Problem requirements -
All lines of the entries with "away" in them must be listed.

Available data -

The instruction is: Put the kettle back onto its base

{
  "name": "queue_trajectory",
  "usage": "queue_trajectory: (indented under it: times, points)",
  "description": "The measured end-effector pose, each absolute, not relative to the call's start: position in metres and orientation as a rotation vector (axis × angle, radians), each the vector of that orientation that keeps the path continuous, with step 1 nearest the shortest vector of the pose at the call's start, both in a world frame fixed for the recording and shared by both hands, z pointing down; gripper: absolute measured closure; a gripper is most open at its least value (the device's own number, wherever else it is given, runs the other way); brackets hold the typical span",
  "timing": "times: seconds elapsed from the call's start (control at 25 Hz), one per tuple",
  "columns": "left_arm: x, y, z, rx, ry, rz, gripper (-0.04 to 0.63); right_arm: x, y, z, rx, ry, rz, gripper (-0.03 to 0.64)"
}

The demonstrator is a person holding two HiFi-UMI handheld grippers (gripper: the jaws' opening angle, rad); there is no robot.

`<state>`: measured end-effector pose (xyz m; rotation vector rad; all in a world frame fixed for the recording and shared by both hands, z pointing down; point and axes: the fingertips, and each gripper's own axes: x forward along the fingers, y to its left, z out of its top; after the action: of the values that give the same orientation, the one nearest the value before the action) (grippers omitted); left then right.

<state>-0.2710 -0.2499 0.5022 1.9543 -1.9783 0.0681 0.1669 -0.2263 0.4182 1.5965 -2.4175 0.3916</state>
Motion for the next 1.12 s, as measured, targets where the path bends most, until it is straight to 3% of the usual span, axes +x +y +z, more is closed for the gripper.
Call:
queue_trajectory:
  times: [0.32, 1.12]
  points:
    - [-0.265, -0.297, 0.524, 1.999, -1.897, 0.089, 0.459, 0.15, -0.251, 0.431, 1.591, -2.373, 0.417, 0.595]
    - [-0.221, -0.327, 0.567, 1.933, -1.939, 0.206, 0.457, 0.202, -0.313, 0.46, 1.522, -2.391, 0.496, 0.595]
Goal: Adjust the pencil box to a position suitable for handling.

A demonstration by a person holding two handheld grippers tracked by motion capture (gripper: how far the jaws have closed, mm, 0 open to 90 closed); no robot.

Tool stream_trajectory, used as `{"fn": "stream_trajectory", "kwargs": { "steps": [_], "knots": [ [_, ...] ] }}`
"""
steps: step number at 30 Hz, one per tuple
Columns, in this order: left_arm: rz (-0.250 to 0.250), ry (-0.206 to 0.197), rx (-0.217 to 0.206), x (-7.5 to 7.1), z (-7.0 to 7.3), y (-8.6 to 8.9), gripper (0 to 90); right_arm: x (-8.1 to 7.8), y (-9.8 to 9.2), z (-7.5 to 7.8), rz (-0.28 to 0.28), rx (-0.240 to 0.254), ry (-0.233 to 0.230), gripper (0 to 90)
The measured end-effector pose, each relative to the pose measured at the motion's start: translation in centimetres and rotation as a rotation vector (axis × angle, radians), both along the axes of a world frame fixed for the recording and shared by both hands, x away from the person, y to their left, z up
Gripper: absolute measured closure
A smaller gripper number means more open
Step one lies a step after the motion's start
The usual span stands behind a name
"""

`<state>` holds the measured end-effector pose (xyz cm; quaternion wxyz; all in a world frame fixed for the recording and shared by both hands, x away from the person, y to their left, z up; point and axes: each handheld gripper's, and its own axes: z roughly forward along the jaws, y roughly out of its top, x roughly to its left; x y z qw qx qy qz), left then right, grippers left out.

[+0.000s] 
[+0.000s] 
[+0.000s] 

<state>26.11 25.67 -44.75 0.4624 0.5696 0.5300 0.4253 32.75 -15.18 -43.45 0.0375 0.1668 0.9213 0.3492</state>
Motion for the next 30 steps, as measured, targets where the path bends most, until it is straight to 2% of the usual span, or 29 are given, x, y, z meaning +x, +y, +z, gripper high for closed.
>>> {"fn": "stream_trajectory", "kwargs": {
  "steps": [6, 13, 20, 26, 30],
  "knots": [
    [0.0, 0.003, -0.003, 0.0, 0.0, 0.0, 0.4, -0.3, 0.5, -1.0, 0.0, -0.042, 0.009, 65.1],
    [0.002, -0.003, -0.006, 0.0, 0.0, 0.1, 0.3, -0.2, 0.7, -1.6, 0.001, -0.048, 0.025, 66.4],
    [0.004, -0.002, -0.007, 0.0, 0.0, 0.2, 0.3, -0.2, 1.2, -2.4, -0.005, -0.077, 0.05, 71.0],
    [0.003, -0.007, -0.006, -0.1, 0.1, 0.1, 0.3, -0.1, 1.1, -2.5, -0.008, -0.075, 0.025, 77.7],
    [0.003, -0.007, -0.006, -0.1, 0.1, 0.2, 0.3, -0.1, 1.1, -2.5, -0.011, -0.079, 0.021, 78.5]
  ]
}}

Response box -
The measured end-effector pose, each relative to the pose measured at the motion's start: translation in centimetres and rotation as a rotation vector (axis × angle, radians), both along the axes of a world frame fixed for the recording and shared by both hands, x away from the person, y to their left, z up
`<state>` holds the measured end-effector pose (xyz cm; quaternion wxyz; all in a world frame fixed for the recording and shared by both hands, x away from the person, y to their left, z up; point and axes: each handheld gripper's, and its own axes: z roughly forward along the jaws, y roughly out of its top, x roughly to its left; x y z qw qx qy qz), left then right, grippers left out.

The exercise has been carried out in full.